8. You can use prod_lv once again.
startup database, or remove from hot backup mode

9. Split the snapshot disk in to its own disk group, and deport.
vxdg split prod_dg snap_dg prod_slv
vxdg deport snap_dg

10. You can then import, mount and backup prod_slv on the off-host backup server.

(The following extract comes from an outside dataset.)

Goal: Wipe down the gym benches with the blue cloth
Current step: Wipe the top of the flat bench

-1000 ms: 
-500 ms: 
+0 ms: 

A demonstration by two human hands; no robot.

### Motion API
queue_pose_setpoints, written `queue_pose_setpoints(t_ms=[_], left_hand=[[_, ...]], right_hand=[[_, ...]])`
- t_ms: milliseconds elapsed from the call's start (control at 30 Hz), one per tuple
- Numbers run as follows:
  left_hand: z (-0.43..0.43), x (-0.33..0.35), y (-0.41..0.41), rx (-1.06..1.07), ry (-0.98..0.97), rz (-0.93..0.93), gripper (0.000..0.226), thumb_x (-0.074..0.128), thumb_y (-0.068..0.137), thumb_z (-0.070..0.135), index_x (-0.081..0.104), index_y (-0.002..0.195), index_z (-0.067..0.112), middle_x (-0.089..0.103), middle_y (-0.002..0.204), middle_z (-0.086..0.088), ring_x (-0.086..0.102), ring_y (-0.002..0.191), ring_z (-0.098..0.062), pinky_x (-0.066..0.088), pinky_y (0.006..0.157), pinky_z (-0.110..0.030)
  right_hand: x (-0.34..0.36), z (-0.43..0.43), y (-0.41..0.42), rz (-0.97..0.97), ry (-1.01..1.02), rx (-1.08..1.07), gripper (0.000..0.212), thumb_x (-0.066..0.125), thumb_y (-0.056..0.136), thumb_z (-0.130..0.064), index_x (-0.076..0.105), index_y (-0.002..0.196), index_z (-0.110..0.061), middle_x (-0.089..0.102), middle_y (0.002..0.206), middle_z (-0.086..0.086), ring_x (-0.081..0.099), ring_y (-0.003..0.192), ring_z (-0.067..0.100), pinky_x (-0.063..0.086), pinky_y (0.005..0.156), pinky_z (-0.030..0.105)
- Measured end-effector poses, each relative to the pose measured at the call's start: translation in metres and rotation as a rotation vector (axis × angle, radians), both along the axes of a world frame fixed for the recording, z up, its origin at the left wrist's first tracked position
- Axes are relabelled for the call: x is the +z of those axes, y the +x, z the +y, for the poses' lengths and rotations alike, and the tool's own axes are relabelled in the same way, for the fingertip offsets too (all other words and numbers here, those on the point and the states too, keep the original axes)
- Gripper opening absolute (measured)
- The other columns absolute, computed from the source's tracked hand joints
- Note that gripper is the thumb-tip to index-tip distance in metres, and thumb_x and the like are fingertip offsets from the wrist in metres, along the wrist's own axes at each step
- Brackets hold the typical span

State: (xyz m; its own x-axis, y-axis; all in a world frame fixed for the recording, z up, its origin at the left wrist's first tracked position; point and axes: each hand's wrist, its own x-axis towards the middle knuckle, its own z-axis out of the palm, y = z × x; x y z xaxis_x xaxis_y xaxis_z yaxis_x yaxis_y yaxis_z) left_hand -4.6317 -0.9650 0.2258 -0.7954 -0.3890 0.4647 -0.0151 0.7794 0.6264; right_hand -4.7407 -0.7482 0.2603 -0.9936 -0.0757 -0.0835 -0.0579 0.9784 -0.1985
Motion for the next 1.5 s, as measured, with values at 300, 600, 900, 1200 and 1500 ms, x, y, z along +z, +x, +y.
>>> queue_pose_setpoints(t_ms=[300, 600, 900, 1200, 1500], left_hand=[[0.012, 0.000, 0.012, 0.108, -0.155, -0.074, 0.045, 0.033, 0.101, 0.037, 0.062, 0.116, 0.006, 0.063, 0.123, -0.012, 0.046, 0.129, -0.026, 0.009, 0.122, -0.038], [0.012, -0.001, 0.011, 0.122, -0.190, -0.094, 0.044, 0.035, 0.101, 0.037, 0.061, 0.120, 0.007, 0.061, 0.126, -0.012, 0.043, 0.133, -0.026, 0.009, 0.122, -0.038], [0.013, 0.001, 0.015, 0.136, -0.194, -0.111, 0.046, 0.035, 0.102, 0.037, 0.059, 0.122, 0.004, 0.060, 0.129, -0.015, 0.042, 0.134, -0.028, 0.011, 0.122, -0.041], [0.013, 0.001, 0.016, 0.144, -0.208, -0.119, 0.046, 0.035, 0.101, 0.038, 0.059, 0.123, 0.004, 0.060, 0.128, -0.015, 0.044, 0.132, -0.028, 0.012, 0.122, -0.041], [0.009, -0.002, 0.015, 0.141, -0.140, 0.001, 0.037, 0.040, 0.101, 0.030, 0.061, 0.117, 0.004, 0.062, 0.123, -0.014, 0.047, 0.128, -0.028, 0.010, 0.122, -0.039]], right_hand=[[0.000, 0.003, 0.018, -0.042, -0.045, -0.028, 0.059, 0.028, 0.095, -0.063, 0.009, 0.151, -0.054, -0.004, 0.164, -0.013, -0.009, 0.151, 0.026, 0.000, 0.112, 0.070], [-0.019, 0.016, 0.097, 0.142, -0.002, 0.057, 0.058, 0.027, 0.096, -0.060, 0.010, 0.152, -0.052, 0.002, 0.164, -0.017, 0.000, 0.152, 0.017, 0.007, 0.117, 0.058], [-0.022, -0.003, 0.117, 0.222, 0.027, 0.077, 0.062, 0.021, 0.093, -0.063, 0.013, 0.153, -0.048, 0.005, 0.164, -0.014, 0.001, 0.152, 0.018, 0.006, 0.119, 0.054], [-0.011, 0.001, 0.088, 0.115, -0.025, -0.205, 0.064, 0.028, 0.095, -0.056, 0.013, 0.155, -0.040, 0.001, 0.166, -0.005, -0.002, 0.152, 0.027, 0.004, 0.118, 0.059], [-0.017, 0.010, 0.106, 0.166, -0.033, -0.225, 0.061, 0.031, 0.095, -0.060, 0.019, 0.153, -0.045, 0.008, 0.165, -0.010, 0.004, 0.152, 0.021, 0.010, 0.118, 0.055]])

To perform a snapshot refresh:
1. Import the snapshot disk group.
vxdg import snap_dg

2. Recover and start the snapshot volume.
vxrecover -g snap_dg -m prod_slv
vxvol -g snap_dg start prod_slv

3. Join the snapshot disk group to the production disk group.
vxdg join snap_dg prod_dg

4. Resync the snapshot volume from the production volume. Because of the DCO log, and fastresync, only changed blocks are copied.
vxassist -g prod_dg snapback prod_slv

5. Monitor the resync.
vxtask list or vxprint -ht -g prod_dg | grep SNAPDONE

6. Once resync is complete, make disks quiet.
Throw oracle in to hot-backup mode

7. Perform a snapshot split.
vxassist -g prod_dg snapshot prod_lv prod_slv

8. You can once again use the disks.
Remove oracle from hot-backup mode

9. Split and deport the snapshot disks.
vxdg split prod_dg snap_dg prod_slv
vxdg deport snap_dg

I do not support the above, but it works for me.